Twenty-year experience with heart transplantation for infants and children with restrictive cardiomyopathy: 1986-2006

Abstract

Idiopathic restrictive cardiomyopathy (RCM) is a rare cardiomyopathy in children notable for severe diastolic dysfunction and progressive elevation of pulmonary vascular resistance (PVR). Traditionally, those with pulmonary vascular resistance indices (PVRI) >6 W.U. × m2 have been precluded from heart transplantation (HTX). The clinical course of all patients transplanted for RCM between 1986 and 2006 were reviewed. Preoperative, intraoperative and postoperative variables were evaluated. A total of 23 patients underwent HTX for RCM, with a mean age of 8.8 ± 5.6 years and a mean time from listing to HTX of 43 ± 60 days.
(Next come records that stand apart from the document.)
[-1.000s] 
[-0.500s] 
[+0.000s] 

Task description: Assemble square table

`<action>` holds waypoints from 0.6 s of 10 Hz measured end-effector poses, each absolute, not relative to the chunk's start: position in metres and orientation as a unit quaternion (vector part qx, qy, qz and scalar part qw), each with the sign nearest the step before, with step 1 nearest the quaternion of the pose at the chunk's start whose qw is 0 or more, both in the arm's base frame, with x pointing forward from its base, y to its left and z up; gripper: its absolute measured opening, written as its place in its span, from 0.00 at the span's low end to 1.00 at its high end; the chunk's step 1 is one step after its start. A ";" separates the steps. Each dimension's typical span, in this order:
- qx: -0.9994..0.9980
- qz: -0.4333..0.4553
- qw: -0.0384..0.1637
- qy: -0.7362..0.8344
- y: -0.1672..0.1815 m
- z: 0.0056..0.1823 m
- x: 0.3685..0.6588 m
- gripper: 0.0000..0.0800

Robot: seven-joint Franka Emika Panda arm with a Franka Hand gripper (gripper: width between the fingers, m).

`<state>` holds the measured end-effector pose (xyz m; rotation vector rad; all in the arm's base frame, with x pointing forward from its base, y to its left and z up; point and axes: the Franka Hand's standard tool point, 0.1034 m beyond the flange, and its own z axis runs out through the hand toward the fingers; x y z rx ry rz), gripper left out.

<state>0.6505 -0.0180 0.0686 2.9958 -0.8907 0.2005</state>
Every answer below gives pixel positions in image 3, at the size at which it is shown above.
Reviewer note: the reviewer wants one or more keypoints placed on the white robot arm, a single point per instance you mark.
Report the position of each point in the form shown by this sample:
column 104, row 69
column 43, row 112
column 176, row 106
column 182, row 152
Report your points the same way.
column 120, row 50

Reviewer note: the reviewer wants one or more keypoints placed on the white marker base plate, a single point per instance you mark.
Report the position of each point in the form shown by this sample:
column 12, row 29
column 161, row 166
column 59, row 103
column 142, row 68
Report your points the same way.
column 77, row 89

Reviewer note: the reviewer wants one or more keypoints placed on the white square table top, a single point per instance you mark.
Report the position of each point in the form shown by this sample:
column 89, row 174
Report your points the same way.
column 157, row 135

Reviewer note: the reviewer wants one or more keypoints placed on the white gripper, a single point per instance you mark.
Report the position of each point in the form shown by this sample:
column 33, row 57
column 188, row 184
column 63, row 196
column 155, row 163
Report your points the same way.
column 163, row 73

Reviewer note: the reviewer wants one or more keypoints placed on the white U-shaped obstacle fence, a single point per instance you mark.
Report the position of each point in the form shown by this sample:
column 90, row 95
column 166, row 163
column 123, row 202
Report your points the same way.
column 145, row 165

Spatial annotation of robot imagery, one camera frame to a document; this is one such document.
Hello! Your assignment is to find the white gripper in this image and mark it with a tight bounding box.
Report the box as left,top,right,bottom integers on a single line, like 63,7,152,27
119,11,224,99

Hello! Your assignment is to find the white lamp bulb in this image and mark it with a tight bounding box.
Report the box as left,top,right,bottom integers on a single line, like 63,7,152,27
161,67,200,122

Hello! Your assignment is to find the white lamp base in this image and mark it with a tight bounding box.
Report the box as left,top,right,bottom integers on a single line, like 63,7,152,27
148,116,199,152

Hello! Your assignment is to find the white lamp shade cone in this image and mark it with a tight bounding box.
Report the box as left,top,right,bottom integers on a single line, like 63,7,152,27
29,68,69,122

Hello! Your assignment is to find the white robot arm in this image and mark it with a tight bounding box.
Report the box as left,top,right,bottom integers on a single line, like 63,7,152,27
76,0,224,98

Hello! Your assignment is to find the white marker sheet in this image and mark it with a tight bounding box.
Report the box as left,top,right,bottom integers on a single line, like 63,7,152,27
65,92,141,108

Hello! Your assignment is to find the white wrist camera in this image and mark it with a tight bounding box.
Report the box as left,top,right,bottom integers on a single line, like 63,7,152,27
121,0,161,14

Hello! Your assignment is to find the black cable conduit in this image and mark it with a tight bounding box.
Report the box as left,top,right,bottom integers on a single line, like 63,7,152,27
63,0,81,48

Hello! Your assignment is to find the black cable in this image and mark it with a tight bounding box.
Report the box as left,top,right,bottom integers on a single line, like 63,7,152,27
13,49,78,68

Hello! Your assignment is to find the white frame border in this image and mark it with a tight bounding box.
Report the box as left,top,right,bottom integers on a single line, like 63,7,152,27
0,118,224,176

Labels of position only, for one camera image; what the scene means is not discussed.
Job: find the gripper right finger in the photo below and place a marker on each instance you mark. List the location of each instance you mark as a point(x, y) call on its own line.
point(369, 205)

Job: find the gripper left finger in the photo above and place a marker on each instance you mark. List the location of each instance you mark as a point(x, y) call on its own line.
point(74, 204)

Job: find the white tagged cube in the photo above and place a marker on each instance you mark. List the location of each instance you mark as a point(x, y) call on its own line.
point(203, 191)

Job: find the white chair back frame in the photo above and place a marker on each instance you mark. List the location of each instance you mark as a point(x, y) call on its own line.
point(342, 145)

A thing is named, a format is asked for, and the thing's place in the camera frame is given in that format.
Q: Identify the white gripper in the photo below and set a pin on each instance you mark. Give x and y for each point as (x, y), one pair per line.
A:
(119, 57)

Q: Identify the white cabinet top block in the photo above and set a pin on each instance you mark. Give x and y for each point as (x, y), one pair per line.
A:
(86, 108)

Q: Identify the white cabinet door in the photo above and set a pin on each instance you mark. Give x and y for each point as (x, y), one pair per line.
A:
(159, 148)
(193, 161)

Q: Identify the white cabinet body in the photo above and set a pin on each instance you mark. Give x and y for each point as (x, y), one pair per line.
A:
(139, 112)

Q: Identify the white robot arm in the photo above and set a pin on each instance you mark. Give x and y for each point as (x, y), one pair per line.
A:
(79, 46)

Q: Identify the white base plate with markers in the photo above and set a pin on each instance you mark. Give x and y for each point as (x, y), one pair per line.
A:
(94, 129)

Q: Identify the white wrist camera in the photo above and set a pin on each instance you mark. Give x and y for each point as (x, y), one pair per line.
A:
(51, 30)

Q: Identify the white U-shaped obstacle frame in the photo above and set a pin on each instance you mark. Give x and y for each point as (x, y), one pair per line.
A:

Preoperative and postoperative (114 ± 40 days) PVRI were 5.9 ± 4.4 and 2.9 ± 1.5 W.U. × m2, respectively. At time of most recent follow-up (mean = 5.7 ± 4.6 years), the mean PVRI was 2.0 ± 1.0 W.U. × m2. Increasing preoperative mean pulmonary artery pressure (PA) pressure (p = 0.04) and PVRI > 6 W.U. × m2 (χ2 = 7.4, p < 0.01) were associated with the requirement of ECMO postoperatively. Neither PVRI nor mean PA pressure was associated with posttransplant mortality; 30-day and 1-year actuarial survivals were 96% and 86%, respectively. Five of the seven patients with preoperative PVRI > 6 W.U. × m2 survived the first postoperative year. We report excellent survival for patients undergoing HTX for RCM despite the high proportion of high-risk patients. © 2008 The Authors.